### What you have to do
For the material that follows, work out how many lines hold the word "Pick" and answer only with the number.

### Input records
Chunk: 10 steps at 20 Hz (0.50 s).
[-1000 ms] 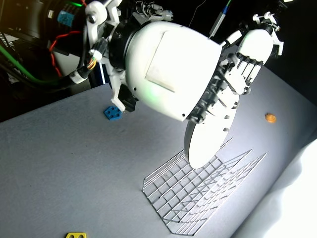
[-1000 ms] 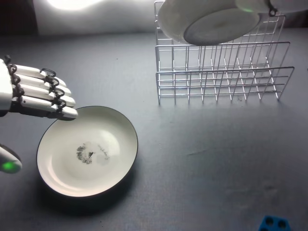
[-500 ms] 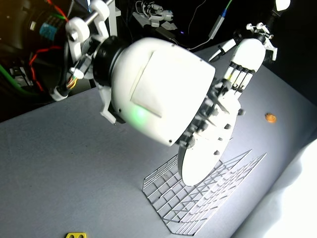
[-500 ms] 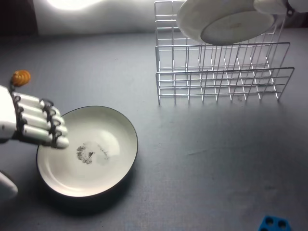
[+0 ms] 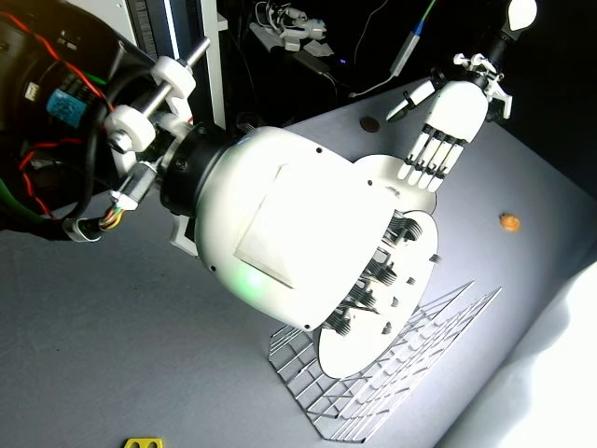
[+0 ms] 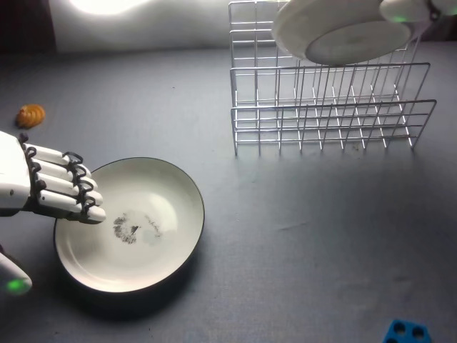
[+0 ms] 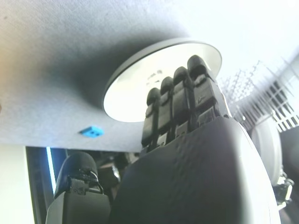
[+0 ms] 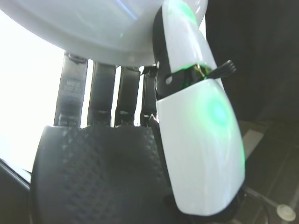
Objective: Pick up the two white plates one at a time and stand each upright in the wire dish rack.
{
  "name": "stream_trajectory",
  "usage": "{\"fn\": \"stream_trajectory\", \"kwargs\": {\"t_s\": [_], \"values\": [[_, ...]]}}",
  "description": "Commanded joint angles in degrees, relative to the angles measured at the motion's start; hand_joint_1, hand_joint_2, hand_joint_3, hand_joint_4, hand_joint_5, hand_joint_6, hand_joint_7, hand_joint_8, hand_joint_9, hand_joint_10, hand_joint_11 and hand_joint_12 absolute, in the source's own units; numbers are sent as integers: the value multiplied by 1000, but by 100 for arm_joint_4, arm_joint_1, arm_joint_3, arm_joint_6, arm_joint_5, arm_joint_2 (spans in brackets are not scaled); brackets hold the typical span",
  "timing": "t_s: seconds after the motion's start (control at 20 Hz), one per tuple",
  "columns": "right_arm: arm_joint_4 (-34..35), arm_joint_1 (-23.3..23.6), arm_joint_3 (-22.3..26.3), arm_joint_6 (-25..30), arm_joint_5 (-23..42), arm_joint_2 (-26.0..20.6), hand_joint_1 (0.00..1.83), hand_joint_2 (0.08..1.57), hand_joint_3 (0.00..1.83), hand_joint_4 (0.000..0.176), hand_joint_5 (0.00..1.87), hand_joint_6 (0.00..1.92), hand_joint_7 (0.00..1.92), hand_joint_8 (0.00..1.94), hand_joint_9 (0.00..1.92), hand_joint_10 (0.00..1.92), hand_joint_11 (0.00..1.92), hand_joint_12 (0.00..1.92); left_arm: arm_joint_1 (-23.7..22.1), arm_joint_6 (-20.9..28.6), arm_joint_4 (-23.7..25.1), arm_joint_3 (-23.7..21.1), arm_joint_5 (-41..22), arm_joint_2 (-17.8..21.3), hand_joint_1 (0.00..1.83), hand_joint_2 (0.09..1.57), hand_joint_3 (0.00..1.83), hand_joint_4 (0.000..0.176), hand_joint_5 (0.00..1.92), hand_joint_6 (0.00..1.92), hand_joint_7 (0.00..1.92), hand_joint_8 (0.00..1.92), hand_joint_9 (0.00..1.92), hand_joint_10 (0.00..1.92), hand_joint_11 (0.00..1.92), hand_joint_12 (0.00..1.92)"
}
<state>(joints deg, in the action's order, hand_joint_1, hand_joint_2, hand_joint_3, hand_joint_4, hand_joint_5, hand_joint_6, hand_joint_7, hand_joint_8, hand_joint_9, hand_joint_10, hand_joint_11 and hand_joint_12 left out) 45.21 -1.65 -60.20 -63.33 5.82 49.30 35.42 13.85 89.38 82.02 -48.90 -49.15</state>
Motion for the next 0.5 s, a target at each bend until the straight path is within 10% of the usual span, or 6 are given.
{"fn": "stream_trajectory", "kwargs": {"t_s": [0.0, 0.45], "values": [[14, 129, -53, 98, 470, -5, 1364, 1150, 1, 0, 793, 1228, 911, 1038, 906, 1230, 700, 1319, -16, 18, -276, 41, -126, 9, 0, 1108, 0, 0, 126, 2, 108, 2, 78, 1, 0, 254], [183, 187, -679, 246, 494, 505, 1363, 1152, 1, 0, 791, 1231, 897, 1057, 911, 1230, 694, 1329, 20, 28, -228, 120, -67, -30, 0, 1110, 2, 0, 128, 3, 108, 1, 85, 1, 0, 288]]}}
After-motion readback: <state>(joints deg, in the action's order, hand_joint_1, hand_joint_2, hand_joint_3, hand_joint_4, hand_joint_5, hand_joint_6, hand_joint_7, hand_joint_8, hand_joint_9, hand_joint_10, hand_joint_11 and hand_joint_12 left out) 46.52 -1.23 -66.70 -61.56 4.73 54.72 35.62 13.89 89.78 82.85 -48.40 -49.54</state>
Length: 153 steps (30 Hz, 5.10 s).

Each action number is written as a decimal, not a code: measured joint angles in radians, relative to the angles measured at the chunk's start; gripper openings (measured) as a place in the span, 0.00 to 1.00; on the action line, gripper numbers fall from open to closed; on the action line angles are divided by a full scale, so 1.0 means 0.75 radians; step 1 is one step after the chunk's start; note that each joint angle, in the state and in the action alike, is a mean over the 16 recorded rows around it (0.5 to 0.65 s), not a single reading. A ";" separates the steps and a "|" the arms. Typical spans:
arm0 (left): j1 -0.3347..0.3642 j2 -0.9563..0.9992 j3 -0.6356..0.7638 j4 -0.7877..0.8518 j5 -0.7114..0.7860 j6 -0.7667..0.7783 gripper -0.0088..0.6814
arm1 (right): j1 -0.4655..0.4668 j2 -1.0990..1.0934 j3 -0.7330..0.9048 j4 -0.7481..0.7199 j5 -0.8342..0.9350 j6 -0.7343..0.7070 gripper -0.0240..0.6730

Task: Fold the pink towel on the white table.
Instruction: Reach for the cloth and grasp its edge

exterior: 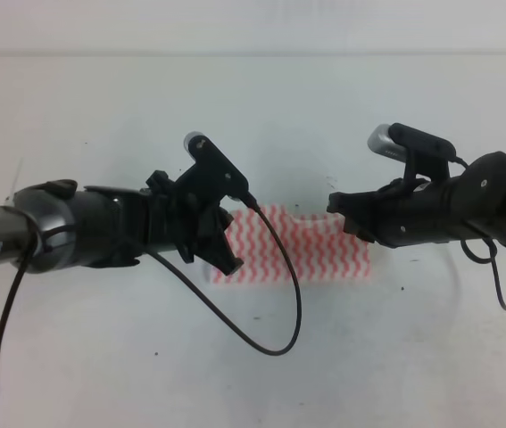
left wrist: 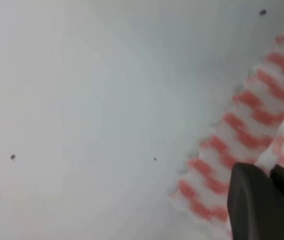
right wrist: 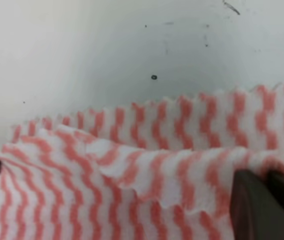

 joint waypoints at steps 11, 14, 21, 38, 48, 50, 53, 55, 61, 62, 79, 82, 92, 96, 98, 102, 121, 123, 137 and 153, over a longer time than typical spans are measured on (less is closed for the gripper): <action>0.000 0.002 -0.016 0.001 0.009 0.003 0.01 | -0.001 0.013 0.000 0.002 -0.010 0.000 0.01; 0.000 0.003 -0.016 0.001 0.009 0.006 0.01 | -0.001 0.017 0.000 0.003 -0.010 0.000 0.01; 0.000 0.013 -0.016 0.000 -0.001 0.010 0.01 | -0.001 0.021 0.000 0.005 -0.011 -0.001 0.01; 0.005 0.037 -0.016 0.000 -0.039 0.010 0.01 | -0.001 0.025 -0.009 0.004 -0.007 -0.002 0.01; 0.007 0.039 -0.016 0.001 -0.045 0.010 0.01 | -0.001 0.026 -0.042 -0.010 0.014 -0.002 0.01; 0.007 0.039 -0.016 0.001 -0.041 0.010 0.01 | -0.001 0.025 -0.049 -0.014 0.017 -0.002 0.01; 0.007 0.038 -0.016 0.000 -0.032 0.011 0.01 | -0.003 0.024 -0.054 -0.018 0.020 -0.002 0.01; 0.007 0.038 -0.016 0.000 -0.027 0.012 0.01 | -0.006 0.024 -0.055 -0.019 0.020 -0.001 0.01; 0.007 0.035 -0.016 0.000 -0.012 0.014 0.01 | -0.015 0.025 -0.054 -0.019 0.019 -0.001 0.01; 0.007 0.034 -0.016 0.000 -0.010 0.014 0.01 | -0.017 0.025 -0.054 -0.019 0.018 0.000 0.01; 0.007 0.036 -0.035 0.000 0.000 0.019 0.04 | -0.027 0.025 -0.054 -0.015 0.028 -0.001 0.01; 0.007 0.038 -0.050 0.000 0.003 0.019 0.08 | -0.027 0.025 -0.054 -0.015 0.034 -0.002 0.01; 0.008 0.048 -0.096 0.000 -0.085 0.011 0.33 | -0.027 0.022 -0.054 -0.016 0.050 -0.004 0.01; 0.008 0.044 -0.110 0.000 -0.158 0.003 0.40 | -0.027 0.022 -0.054 -0.016 0.052 -0.004 0.01; 0.008 0.036 -0.115 0.000 -0.184 -0.008 0.42 | -0.027 0.023 -0.054 -0.016 0.052 -0.004 0.01; 0.008 0.019 -0.125 0.000 -0.191 -0.040 0.43 | -0.027 0.023 -0.054 -0.016 0.051 -0.004 0.01; 0.008 0.089 -0.138 0.004 0.142 -0.226 0.31 | -0.027 0.024 -0.054 -0.023 0.050 -0.004 0.02; 0.008 0.105 -0.138 0.005 0.145 -0.228 0.31 | -0.027 0.025 -0.054 -0.024 0.050 -0.004 0.02; 0.008 0.158 -0.138 0.008 0.147 -0.228 0.23 | -0.027 0.026 -0.055 -0.023 0.051 -0.004 0.01; 0.008 0.160 -0.138 0.029 0.147 -0.228 0.04 | -0.027 0.032 -0.056 0.006 0.041 -0.001 0.07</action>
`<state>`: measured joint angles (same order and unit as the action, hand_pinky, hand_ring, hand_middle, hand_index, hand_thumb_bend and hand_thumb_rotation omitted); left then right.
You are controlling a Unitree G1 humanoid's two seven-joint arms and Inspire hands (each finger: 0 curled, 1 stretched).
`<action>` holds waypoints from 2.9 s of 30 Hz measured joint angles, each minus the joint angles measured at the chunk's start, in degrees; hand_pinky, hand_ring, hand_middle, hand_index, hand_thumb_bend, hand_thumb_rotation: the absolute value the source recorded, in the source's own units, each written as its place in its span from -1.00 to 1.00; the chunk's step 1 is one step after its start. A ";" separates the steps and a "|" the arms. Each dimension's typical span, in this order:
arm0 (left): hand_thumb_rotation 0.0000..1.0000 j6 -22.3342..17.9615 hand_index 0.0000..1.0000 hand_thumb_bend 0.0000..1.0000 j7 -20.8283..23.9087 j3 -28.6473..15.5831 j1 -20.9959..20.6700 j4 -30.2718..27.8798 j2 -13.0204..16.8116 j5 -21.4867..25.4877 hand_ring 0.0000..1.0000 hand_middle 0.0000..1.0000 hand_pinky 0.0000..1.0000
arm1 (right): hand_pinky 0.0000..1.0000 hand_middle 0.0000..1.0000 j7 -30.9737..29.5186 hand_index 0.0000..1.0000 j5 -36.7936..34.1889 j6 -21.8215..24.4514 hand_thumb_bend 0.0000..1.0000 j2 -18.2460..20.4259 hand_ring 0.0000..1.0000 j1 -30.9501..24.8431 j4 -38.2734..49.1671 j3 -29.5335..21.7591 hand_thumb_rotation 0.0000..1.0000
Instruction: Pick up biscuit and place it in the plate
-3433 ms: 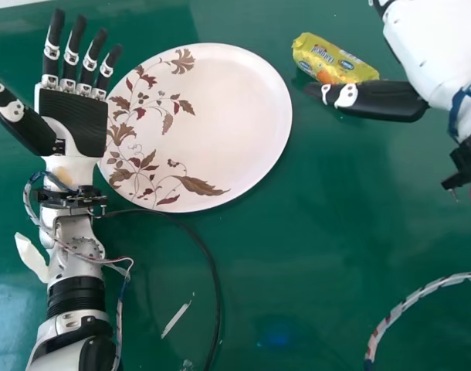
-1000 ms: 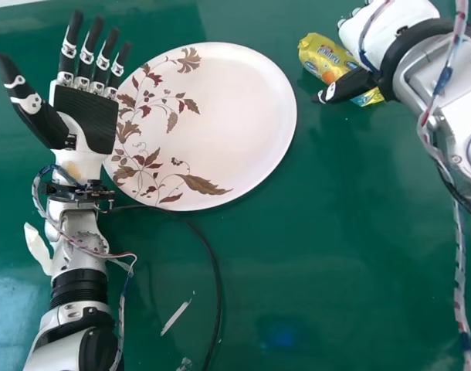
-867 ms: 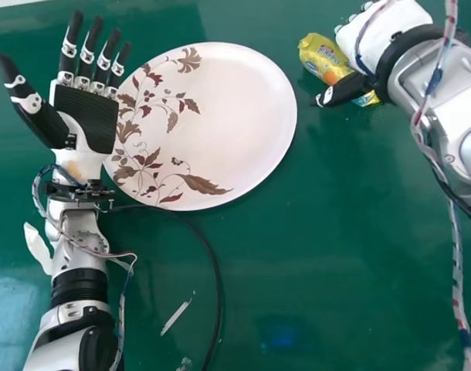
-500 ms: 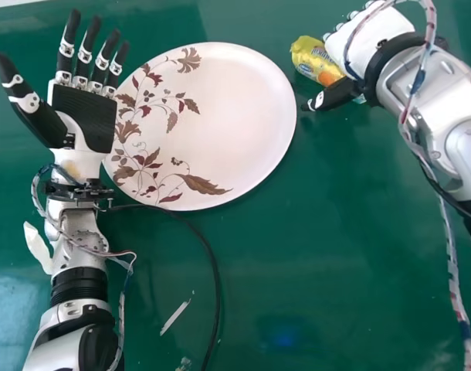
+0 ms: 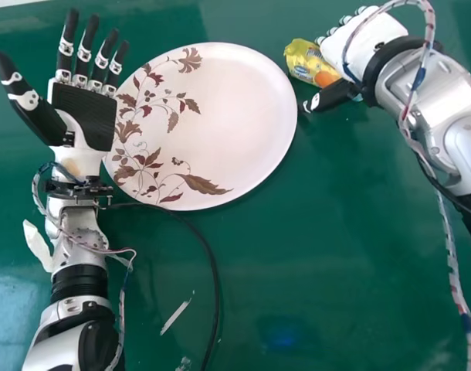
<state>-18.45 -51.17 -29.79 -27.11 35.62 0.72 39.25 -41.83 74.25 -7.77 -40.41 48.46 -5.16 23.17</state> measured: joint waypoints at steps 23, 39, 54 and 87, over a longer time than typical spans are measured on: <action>0.98 7.35 0.96 1.00 1.15 -1.23 -0.98 0.64 0.96 1.92 0.78 0.92 0.78 | -0.21 0.35 3.86 0.28 -4.89 -0.28 -0.14 -1.31 -0.07 1.23 -3.35 0.79 -1.00; 0.97 7.14 0.99 1.00 -1.18 -1.49 -1.19 1.04 1.25 2.22 0.83 0.92 0.77 | -1.00 0.01 0.53 -0.57 -8.44 -0.70 -0.01 -3.17 -0.18 0.46 0.66 -0.21 -1.00; 0.96 9.34 0.95 1.00 0.30 -2.47 -1.63 1.04 1.27 2.70 0.78 0.91 0.83 | -1.00 0.00 -2.09 -0.91 -10.21 0.37 -0.01 -4.49 -0.15 0.35 5.61 -3.07 -1.00; 0.98 0.61 0.95 1.00 7.98 -2.66 -2.61 2.64 0.11 0.83 0.79 0.96 0.81 | -1.00 0.00 -14.39 -0.98 -13.53 3.08 -0.01 -7.70 -0.16 0.10 16.32 -9.79 -1.00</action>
<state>-17.84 -43.19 -32.45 -29.71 38.26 0.83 40.08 -56.21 60.72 -4.69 -48.11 48.55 11.16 13.38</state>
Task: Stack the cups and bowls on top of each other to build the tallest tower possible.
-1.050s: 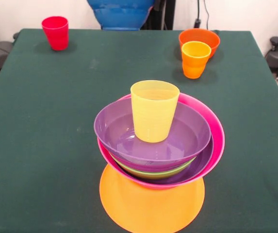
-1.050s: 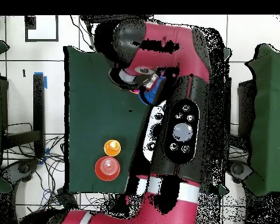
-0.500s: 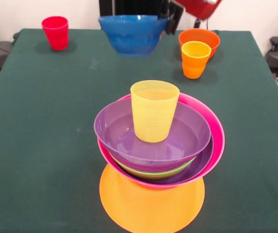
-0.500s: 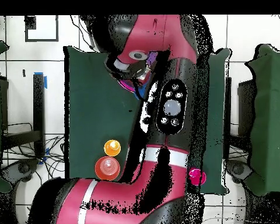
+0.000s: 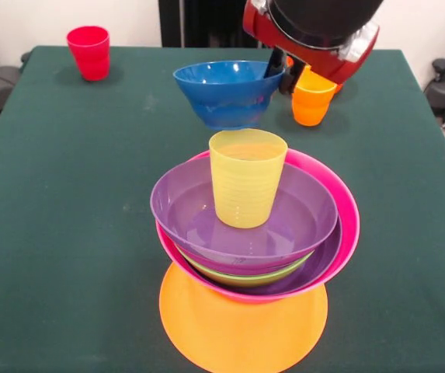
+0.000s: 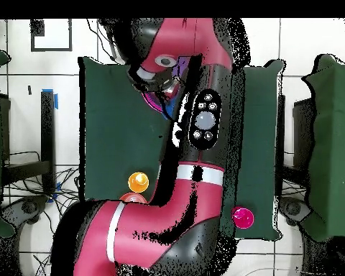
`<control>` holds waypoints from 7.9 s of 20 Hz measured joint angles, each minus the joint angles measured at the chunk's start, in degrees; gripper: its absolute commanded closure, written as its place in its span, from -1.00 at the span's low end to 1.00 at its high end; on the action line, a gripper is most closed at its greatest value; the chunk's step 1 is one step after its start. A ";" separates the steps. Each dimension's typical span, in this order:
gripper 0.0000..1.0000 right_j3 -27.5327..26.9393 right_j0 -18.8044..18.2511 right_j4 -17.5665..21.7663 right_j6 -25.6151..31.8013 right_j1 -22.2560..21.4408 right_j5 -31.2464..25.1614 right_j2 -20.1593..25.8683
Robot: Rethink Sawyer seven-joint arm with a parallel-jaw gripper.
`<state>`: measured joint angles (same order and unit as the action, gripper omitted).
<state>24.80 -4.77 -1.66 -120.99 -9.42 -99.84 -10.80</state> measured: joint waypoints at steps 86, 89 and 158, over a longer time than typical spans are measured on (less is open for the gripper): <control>1.00 -22.21 -3.77 -42.83 -3.08 18.66 -6.20 -43.74; 1.00 -22.35 -4.39 -45.78 -3.08 19.19 -5.45 -46.62; -1.00 -22.47 -9.23 -69.17 -3.08 22.38 5.30 -72.17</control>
<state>2.33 -13.99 -70.84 -124.07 12.96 -94.54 -82.97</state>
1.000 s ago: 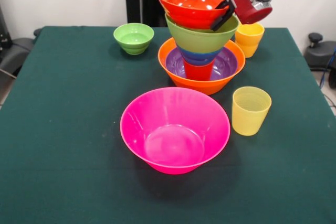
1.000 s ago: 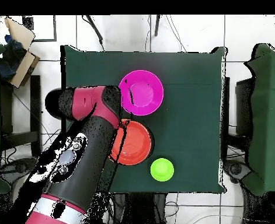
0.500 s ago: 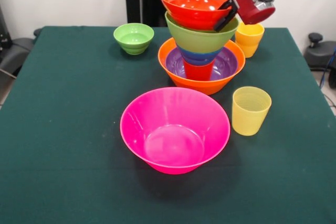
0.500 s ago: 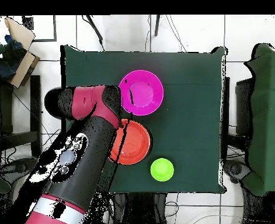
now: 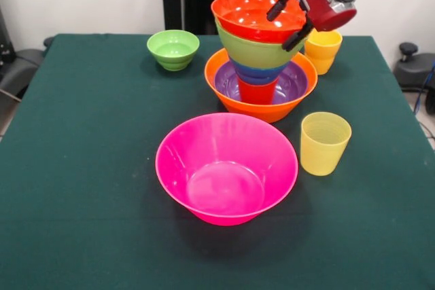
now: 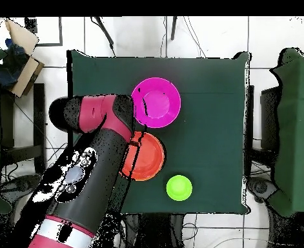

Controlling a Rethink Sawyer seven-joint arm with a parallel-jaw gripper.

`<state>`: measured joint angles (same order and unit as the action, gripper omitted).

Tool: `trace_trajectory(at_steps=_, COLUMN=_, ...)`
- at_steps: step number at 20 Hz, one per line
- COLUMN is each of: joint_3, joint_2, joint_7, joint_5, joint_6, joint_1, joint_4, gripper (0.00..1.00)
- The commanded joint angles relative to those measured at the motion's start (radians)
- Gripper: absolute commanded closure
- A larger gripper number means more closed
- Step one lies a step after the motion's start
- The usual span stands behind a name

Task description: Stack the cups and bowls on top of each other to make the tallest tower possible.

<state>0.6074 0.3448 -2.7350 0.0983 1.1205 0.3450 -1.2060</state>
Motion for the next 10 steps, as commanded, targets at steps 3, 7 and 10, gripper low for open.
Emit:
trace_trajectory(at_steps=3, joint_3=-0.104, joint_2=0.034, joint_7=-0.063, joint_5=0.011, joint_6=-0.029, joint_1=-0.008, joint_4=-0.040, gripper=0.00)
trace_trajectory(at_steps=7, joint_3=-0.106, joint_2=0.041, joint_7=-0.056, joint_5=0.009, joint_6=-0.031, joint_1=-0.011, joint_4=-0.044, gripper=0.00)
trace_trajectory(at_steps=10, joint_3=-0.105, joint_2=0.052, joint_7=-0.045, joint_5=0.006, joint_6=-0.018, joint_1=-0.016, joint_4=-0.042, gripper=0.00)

### Task solution
2